Sky Harbour Group Scales Operations, Nears Cash Flow Generation as Nine Campuses Become Operational

Sky Harbour Group's Q3 2025 results show strong revenue growth and operational progress, with nine campuses now active, signaling a transition from development to cash-generating operations and positioning the company for future profitability.

Bay Area Metrowire Staff
Real Estate
Sky Harbour Group Scales Operations, Nears Cash Flow Generation as Nine Campuses Become Operational

Sky Harbour Group Corp. (NYSE: SKYH) reported continued momentum in the third quarter of 2025, as the company scaled its network of private aviation hangar campuses and moved closer to sustained cash flow generation. The company now conducts resident flight operations at nine locations, including fully operational sites at Sugar Land (SGR), Nashville (BNA), Miami Opa-Locka (OPF), San Jose (SJC), Camarillo (CMA), Phoenix Deer Valley (DVT), Dallas Addison (ADS), Seattle Boeing Field (BFI), and Denver Centennial (APA). Additional Tier 1 locations such as Bradley (BDL), Dulles (IAD), Orlando Executive (ORL), Salt Lake City (SLC), Portland-Hillsboro (HIO), and Long Beach (LGB) are advancing through development and pre-leasing. Constructed assets and construction in progress increased to more than $308.0 million at quarter-end.

Consolidated revenue for the quarter reached approximately $7.3 million, a 78% increase year-over-year and an 11% sequential rise, driven by higher occupancy and fuel sales as additional campuses ramped up. Rental revenue grew to roughly $5.7 million, while fuel revenue increased to about $1.6 million. Stabilized campuses generally remained at or near full occupancy. ADS and DVT passed the 50% leased threshold, and APA began contributing with initial leases. Pre-leasing activity at future developments, notably BDL and IAD, continued to secure early commitments without material pricing concessions, reinforcing demand and pricing power.

Construction and development activity remained robust. ADS received final certificates of occupancy and became fully operational, while APA commenced resident flight operations as it neared completion, marking a shift from construction to income generation at both campuses. OPF Phase 2 remains on schedule for completion in the second quarter of 2026. Bradley broke ground with targeted delivery in the fourth quarter of 2026, and site work advanced at Salt Lake City and other Tier 1 locations. Sky Harbour continues to leverage its vertically integrated platform, including Ascend Aviation Services and Stratus Building Systems, to enhance quality control, manage costs, and improve delivery timelines.

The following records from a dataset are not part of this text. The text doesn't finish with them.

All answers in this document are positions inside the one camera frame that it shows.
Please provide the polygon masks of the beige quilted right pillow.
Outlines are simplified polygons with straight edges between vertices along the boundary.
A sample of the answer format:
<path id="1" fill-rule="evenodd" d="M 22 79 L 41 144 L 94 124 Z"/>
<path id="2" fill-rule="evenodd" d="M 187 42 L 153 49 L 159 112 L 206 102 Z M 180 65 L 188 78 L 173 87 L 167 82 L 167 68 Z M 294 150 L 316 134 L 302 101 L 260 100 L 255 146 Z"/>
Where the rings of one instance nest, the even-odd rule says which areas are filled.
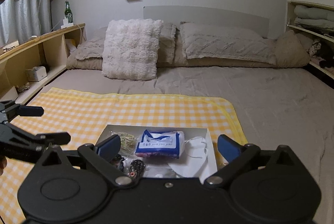
<path id="1" fill-rule="evenodd" d="M 186 59 L 219 58 L 276 64 L 272 44 L 251 29 L 182 23 L 180 33 Z"/>

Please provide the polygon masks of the green glass bottle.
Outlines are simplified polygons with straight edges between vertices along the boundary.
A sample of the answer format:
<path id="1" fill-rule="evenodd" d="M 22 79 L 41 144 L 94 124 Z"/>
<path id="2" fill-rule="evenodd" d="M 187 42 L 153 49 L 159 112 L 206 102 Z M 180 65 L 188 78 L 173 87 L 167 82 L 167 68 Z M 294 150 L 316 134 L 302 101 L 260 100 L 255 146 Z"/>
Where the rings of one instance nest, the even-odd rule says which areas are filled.
<path id="1" fill-rule="evenodd" d="M 68 23 L 73 23 L 73 14 L 72 14 L 72 10 L 70 8 L 69 1 L 65 2 L 65 17 L 68 20 Z"/>

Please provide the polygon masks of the blue brown crochet scrunchie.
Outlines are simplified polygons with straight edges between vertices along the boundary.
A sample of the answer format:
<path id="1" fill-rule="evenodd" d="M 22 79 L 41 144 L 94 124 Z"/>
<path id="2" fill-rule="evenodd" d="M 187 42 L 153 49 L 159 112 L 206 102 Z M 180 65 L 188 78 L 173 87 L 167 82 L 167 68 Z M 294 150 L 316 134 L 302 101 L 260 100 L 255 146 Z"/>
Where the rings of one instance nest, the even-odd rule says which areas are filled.
<path id="1" fill-rule="evenodd" d="M 124 160 L 125 159 L 120 154 L 117 154 L 114 158 L 111 159 L 110 163 L 121 172 L 124 172 Z"/>

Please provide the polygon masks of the bag of rubber bands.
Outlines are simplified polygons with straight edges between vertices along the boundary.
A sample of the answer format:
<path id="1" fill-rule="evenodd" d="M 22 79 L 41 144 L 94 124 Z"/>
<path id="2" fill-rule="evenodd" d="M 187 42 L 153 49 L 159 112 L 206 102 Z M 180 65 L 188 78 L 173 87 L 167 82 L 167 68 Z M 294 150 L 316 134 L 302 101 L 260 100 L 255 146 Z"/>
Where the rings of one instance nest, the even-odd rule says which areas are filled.
<path id="1" fill-rule="evenodd" d="M 121 140 L 121 149 L 119 151 L 120 155 L 128 156 L 135 153 L 137 147 L 138 138 L 127 132 L 114 132 L 111 131 L 110 135 L 118 135 Z"/>

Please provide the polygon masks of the grey curtain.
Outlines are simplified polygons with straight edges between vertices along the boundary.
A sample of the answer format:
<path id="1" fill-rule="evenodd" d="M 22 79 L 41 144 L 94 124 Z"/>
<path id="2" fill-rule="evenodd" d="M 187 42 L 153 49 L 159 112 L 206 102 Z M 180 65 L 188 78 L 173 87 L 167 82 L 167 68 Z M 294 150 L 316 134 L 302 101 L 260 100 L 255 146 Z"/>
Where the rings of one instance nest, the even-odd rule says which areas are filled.
<path id="1" fill-rule="evenodd" d="M 51 29 L 50 0 L 1 0 L 1 46 L 23 44 Z"/>

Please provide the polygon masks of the yellow white checkered blanket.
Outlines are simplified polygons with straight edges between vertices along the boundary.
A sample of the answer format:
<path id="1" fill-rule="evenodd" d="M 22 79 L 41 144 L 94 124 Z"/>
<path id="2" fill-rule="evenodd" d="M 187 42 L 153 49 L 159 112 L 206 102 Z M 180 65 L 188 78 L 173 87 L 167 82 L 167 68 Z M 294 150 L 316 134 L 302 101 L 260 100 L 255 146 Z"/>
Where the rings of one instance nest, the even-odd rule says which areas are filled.
<path id="1" fill-rule="evenodd" d="M 203 136 L 207 140 L 208 159 L 203 170 L 207 174 L 226 162 L 217 150 L 220 135 L 247 143 L 233 105 L 220 97 L 94 94 L 52 88 L 39 94 L 32 105 L 43 107 L 43 116 L 18 116 L 13 124 L 32 134 L 68 132 L 71 141 L 66 150 L 96 143 L 103 133 L 139 137 L 145 130 L 182 130 L 186 139 Z"/>

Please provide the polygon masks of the folded grey bedding on shelf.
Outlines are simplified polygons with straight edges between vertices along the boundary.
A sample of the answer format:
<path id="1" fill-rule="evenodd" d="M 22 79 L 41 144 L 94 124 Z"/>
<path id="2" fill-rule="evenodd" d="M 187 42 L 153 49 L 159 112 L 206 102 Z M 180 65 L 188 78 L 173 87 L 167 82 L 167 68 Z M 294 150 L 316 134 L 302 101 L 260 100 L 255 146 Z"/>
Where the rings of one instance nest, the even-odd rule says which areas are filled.
<path id="1" fill-rule="evenodd" d="M 296 14 L 294 21 L 296 24 L 333 30 L 333 11 L 296 5 L 294 13 Z"/>

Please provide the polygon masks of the white cardboard box tray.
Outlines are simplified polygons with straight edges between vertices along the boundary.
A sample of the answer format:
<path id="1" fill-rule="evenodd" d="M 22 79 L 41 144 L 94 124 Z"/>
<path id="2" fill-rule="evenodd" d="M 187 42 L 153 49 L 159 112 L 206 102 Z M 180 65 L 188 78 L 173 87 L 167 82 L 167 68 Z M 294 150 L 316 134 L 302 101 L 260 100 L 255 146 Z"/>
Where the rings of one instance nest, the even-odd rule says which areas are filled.
<path id="1" fill-rule="evenodd" d="M 112 135 L 121 139 L 119 152 L 111 158 L 103 148 L 101 154 L 129 176 L 141 171 L 145 178 L 198 178 L 203 182 L 217 171 L 207 128 L 108 124 L 97 141 Z"/>

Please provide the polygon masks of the white shelf unit right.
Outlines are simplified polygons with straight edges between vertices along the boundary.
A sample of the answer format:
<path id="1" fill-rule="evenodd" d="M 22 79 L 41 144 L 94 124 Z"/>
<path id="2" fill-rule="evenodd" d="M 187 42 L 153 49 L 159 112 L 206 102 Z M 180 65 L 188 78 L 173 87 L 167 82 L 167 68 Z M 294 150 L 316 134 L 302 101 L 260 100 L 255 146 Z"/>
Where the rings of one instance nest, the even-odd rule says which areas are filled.
<path id="1" fill-rule="evenodd" d="M 296 14 L 294 13 L 296 5 L 330 11 L 333 11 L 333 6 L 290 0 L 287 5 L 286 20 L 286 28 L 296 33 L 310 56 L 309 65 L 305 66 L 305 69 L 324 82 L 331 83 L 333 81 L 333 30 L 296 24 L 294 22 L 296 18 Z"/>

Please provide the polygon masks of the blue white tissue pack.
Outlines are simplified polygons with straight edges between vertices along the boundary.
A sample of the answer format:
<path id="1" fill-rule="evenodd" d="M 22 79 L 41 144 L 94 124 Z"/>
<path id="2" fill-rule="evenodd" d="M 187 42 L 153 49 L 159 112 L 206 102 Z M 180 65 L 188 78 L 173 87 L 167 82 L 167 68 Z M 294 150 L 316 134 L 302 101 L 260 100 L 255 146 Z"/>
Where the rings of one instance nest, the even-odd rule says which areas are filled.
<path id="1" fill-rule="evenodd" d="M 142 158 L 166 157 L 179 159 L 184 151 L 183 131 L 153 132 L 145 130 L 141 135 L 135 155 Z"/>

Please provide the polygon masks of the white face mask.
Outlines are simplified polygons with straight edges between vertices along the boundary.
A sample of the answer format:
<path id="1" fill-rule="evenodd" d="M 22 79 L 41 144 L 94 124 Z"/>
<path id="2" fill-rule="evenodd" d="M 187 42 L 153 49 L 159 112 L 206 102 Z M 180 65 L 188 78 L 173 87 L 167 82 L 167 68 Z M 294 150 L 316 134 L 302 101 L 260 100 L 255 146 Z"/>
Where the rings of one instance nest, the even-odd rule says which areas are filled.
<path id="1" fill-rule="evenodd" d="M 196 177 L 207 157 L 207 142 L 205 138 L 197 136 L 185 141 L 184 151 L 179 159 L 171 160 L 168 166 L 180 177 Z"/>

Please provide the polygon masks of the fluffy white cushion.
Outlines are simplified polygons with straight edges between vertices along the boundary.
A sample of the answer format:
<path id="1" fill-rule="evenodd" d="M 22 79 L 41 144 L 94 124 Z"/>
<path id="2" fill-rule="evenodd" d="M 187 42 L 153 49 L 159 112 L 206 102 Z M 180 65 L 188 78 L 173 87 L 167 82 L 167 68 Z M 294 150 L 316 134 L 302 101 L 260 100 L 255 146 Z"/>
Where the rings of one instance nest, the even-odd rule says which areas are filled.
<path id="1" fill-rule="evenodd" d="M 102 75 L 110 79 L 156 78 L 162 20 L 112 20 L 106 30 Z"/>

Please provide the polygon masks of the dark patterned item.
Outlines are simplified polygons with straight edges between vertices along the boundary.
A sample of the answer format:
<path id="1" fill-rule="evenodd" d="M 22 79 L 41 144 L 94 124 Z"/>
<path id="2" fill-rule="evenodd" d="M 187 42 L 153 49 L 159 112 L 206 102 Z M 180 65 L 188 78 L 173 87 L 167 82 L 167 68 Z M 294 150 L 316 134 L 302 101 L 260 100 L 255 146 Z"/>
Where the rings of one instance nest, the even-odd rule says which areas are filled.
<path id="1" fill-rule="evenodd" d="M 133 178 L 133 180 L 141 178 L 144 172 L 145 172 L 145 163 L 142 160 L 136 159 L 130 163 L 128 176 Z"/>

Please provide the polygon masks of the small white box on shelf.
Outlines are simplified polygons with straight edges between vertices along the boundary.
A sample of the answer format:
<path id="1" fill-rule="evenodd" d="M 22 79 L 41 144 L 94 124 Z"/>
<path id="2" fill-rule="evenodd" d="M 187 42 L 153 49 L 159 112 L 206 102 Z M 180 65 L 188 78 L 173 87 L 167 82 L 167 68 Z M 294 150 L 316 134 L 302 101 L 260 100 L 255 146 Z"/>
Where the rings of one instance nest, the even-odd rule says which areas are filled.
<path id="1" fill-rule="evenodd" d="M 44 66 L 33 67 L 31 69 L 25 70 L 27 80 L 29 82 L 39 82 L 46 78 L 46 68 Z"/>

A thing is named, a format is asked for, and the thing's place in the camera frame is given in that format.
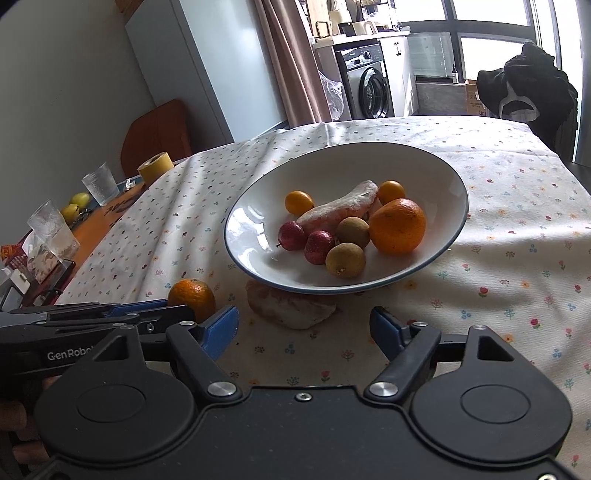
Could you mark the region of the person's left hand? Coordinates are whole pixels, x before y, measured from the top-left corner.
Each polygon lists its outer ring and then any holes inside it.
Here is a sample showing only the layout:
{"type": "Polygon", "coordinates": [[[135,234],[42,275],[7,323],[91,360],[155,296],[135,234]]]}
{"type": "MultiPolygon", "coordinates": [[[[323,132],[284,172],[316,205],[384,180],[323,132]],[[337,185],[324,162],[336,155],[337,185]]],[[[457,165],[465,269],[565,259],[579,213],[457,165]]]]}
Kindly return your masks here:
{"type": "Polygon", "coordinates": [[[29,399],[15,389],[12,381],[1,387],[1,470],[7,475],[30,472],[49,460],[29,404],[57,380],[50,377],[40,387],[26,388],[27,393],[32,393],[29,399]]]}

Gross margin improved to 13.5% in 3Q25, compared to 10.2% in 3Q24 and (2.0)% in 2Q25. Operating loss widened to $(7.7) million from $(4.8) million in the prior-year quarter. Net income attributable to common shareholders was $(1.9) million, or $(0.06) per diluted share. Adjusted EBITDA remained negative but improved on a run-rate basis. Management strengthened the capital stack by signing a joint venture letter of intent on an SH34 hangar at OPF Phase 2, providing flexible, lower-cost funding to support the next wave of growth.

Sky Harbour ended the quarter with approximately $48.0 million in consolidated cash, restricted cash, and U.S. Treasuries. A new $200 million tax-exempt warehouse facility, expandable to $300 million, offers draw-as-needed flexibility at an attractive fixed rate with no prepayment penalty and was undrawn at quarter-end, preserving capacity to fund 5-6 upcoming developments across Tier 1 airports. Stonegate Capital Partners updated its coverage with a discounted cash flow analysis producing a valuation range of $12.81 to $19.93, with a midpoint of $15.74, based on discount rates between 8.75% and 9.25% and assuming debt at an estimated blended interest rate of 4.25%.